What is being asked: Bring together every line in the data that includes "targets".

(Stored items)
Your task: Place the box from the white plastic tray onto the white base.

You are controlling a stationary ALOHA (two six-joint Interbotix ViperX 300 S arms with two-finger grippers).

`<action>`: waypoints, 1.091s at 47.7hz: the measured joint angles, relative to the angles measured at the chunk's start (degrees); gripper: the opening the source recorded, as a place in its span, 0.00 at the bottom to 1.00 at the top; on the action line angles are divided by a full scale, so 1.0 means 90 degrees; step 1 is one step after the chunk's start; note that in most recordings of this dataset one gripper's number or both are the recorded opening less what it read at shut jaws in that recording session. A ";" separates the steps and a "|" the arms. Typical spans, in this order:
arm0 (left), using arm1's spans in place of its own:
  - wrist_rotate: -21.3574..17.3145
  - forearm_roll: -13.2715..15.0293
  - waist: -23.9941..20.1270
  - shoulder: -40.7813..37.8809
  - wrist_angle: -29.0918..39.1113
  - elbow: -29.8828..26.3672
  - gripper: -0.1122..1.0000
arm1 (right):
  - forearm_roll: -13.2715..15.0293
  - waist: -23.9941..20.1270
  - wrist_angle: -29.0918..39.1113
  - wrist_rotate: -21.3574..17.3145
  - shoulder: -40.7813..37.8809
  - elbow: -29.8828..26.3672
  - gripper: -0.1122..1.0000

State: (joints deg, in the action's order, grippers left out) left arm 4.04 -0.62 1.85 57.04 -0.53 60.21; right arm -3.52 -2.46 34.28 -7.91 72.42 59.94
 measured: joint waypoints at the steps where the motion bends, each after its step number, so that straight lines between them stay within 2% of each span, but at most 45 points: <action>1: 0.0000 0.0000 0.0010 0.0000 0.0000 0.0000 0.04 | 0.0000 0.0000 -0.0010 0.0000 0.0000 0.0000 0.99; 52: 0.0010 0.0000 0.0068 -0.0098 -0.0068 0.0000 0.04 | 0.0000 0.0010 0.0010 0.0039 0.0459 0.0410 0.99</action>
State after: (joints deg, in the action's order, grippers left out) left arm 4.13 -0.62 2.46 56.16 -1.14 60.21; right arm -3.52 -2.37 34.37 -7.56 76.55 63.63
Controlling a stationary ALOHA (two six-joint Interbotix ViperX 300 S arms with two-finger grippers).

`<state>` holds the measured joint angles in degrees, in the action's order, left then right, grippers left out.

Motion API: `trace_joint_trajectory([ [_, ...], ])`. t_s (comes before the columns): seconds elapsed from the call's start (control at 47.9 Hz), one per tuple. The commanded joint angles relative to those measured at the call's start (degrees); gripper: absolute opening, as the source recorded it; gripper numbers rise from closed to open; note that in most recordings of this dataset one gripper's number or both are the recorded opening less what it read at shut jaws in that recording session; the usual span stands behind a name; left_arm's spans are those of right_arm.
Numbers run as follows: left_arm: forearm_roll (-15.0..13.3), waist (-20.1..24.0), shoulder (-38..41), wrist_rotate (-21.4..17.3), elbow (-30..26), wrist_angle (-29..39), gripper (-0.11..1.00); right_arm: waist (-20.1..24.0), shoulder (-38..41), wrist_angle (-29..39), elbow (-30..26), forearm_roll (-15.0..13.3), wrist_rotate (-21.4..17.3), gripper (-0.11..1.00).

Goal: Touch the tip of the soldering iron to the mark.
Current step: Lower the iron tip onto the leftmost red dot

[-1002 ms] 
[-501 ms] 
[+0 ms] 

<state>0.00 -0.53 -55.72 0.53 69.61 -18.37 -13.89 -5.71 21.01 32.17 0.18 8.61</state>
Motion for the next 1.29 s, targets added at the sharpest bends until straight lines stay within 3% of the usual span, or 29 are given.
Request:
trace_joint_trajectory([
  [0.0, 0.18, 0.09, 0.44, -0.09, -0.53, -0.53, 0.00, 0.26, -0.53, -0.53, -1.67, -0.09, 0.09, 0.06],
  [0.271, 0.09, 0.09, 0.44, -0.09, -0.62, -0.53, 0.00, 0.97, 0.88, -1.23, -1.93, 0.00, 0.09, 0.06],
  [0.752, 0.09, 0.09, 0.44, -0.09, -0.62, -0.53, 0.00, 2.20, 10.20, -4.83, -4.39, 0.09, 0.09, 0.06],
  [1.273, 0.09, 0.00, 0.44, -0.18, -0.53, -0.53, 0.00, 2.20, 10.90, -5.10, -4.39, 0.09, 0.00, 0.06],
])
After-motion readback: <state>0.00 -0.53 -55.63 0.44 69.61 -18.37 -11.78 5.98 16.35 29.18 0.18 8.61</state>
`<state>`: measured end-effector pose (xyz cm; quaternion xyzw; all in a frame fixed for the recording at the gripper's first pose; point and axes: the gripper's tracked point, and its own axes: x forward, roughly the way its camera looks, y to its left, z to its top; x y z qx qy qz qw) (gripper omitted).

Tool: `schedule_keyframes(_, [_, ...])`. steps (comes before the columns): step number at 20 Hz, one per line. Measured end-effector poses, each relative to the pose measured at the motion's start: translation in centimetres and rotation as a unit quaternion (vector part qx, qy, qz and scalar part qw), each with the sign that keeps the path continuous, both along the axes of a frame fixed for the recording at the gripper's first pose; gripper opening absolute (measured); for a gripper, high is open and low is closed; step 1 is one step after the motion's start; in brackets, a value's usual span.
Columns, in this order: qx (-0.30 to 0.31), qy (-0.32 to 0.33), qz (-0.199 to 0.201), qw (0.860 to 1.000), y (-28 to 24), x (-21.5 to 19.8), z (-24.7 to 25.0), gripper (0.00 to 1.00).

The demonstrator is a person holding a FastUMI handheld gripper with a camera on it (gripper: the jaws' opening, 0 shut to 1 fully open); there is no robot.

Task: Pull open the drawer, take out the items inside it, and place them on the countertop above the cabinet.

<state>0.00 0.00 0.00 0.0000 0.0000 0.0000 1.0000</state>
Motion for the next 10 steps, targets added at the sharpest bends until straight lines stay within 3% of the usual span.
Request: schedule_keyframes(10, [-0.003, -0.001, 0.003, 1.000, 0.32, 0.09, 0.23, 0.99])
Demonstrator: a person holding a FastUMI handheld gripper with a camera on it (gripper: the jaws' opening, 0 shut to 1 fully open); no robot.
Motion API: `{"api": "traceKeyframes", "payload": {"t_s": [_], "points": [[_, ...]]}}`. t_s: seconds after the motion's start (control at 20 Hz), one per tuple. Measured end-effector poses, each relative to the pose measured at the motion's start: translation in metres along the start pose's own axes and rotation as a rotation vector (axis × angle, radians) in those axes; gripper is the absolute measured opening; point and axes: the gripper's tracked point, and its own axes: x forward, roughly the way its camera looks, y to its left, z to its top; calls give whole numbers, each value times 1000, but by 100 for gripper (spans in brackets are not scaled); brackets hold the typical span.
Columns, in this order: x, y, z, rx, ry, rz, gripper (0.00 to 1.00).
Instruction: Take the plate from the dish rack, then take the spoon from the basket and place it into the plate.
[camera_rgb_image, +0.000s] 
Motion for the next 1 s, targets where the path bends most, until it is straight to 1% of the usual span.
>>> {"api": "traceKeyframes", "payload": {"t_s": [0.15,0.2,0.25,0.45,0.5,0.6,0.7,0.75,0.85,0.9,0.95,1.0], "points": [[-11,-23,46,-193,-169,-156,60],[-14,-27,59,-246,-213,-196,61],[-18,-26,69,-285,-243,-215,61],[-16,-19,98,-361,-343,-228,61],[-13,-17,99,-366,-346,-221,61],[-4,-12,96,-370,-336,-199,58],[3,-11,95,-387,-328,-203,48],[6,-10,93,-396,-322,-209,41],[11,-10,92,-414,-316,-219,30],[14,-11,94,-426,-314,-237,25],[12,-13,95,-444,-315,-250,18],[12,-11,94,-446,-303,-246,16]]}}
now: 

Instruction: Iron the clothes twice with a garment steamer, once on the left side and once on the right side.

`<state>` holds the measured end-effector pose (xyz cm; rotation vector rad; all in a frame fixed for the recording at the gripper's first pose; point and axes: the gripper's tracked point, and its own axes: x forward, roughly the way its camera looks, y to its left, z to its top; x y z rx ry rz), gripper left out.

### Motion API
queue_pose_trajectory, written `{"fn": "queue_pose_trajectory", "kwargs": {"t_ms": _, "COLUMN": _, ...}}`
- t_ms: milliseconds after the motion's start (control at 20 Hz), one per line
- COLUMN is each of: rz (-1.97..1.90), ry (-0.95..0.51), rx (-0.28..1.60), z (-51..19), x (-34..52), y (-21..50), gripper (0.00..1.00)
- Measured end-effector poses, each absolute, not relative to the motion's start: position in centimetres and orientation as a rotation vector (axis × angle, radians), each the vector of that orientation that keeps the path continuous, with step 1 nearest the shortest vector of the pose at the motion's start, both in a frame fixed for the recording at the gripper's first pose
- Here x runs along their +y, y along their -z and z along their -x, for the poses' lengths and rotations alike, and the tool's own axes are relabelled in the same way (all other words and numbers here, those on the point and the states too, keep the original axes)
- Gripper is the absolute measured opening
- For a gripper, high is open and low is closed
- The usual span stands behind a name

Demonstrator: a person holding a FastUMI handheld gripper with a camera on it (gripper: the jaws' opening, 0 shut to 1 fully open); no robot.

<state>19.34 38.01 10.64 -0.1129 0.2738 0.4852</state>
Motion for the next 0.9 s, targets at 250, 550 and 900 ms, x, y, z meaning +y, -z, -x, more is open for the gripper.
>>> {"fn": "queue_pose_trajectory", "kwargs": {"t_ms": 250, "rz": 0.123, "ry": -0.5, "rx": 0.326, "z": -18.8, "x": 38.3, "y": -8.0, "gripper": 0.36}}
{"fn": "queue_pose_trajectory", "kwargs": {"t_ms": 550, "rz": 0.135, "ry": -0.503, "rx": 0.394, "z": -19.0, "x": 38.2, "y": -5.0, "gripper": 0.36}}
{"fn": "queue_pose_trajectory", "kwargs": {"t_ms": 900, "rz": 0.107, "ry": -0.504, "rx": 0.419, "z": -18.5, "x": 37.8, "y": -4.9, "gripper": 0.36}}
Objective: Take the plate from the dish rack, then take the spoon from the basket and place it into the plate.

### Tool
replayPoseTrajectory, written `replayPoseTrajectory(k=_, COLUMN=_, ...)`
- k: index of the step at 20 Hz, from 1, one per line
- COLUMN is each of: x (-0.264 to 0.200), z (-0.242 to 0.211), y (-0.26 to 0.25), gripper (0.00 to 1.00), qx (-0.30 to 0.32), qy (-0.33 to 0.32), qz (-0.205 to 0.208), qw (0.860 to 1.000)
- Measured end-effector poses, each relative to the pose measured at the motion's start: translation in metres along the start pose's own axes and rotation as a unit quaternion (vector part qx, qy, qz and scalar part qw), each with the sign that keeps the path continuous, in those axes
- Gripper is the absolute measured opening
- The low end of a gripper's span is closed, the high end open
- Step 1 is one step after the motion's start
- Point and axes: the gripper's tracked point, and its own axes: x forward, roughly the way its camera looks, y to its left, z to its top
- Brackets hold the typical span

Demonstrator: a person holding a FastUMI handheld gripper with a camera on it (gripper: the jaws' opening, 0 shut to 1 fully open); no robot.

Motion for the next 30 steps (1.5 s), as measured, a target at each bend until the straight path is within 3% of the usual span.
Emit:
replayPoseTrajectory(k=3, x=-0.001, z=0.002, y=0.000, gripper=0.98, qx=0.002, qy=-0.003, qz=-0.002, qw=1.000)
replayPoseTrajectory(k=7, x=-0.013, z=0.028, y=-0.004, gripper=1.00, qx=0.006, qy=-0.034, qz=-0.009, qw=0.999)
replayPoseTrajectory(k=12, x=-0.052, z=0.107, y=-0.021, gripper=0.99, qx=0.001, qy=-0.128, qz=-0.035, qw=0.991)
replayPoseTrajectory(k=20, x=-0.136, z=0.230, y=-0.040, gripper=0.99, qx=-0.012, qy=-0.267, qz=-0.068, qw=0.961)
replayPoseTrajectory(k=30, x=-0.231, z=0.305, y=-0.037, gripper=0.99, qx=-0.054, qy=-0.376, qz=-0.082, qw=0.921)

Task output:
Motion for the next 1.29 s, targets added at the sharpest bends until straight lines stay within 3% of the usual span, or 29 are given.
Motion for the next 10 steps, targets added at the sharpest bends until straight lines stay within 3% of the usual span.
Motion for the next 1 s, targets where the path bends most, until it is straight to 1% of the usual span.
Motion for the next 0.9 s, targets at 250, 550 and 900 ms, x, y, z meaning +y, -z, -x, more is open for the gripper.

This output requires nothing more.